# Supplied material
--------------------------------
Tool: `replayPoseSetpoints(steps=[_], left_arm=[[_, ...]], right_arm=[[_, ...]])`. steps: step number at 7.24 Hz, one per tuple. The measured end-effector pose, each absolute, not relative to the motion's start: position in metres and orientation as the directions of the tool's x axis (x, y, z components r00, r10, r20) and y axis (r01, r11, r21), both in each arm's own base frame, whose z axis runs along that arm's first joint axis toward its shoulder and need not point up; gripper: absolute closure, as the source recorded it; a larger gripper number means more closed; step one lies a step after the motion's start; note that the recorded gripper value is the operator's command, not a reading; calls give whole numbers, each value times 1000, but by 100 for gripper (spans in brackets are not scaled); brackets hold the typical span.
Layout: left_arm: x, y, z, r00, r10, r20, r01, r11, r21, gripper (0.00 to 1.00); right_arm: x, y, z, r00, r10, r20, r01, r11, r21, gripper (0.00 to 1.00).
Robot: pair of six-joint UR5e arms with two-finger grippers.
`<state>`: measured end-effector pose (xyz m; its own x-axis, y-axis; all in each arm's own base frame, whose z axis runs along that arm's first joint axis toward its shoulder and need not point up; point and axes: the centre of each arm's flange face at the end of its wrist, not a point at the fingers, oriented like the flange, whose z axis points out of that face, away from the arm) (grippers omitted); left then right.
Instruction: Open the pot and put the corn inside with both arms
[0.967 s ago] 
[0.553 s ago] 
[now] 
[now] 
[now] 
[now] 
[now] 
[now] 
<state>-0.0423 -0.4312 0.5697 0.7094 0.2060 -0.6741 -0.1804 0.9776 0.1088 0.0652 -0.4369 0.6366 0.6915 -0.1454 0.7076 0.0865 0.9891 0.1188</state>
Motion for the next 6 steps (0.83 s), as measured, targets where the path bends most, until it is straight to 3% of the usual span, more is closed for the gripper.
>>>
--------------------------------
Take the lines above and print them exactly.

# Response to the exercise
Tool: `replayPoseSetpoints(steps=[_], left_arm=[[_, ...]], right_arm=[[_, ...]])`. steps: step number at 7.24 Hz, one per tuple. The measured end-effector pose, each absolute, not relative to the motion's start: position in metres and orientation as the directions of the tool's x axis (x, y, z components r00, r10, r20) and y axis (r01, r11, r21), both in each arm's own base frame, whose z axis runs along that arm's first joint axis toward its shoulder and need not point up; gripper: absolute closure, as the source recorded it; a larger gripper number means more closed; step one lies a step after the motion's start; note that the recorded gripper value is the operator's command, not a reading; calls give whole numbers, each value times 1000, but by 100 for gripper (spans in brackets are not scaled); brackets hold the typical span.
Layout: left_arm: x, y, z, r00, r10, r20, r01, r11, r21, gripper (0.00 to 1.00); right_arm: x, y, z, r00, r10, r20, r01, r11, r21, gripper (0.00 to 1.00).
Robot: pair of six-joint UR5e arms with two-finger grippers.
`<state>`: measured end-effector pose (xyz m; its own x-axis, y-axis; all in each arm's own base frame, whose z axis runs along that arm's first joint axis toward its shoulder and need not point up; point and axes: the centre of each arm's flange face at the end of its wrist, not a point at the fingers, oriented like the flange, whose z axis points out of that face, away from the arm) (grippers omitted); left then right.
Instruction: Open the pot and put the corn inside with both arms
[0.967 s ago] 
[0.553 s ago] 
[now] 
[now] 
[now] 
[now] 
[now] 
[now] 
<state>-0.0423 -0.4312 0.5697 0.7094 0.2060 -0.6741 -0.1804 0.9776 0.1088 0.0652 -0.4369 0.6366 0.6915 -0.1454 0.7076 0.0865 0.9891 0.1188</state>
Motion for the next 6 steps (0.83 s), as measured, targets where the path bends most, until it is straight to 3% of the usual span, more is closed for the gripper.
>>>

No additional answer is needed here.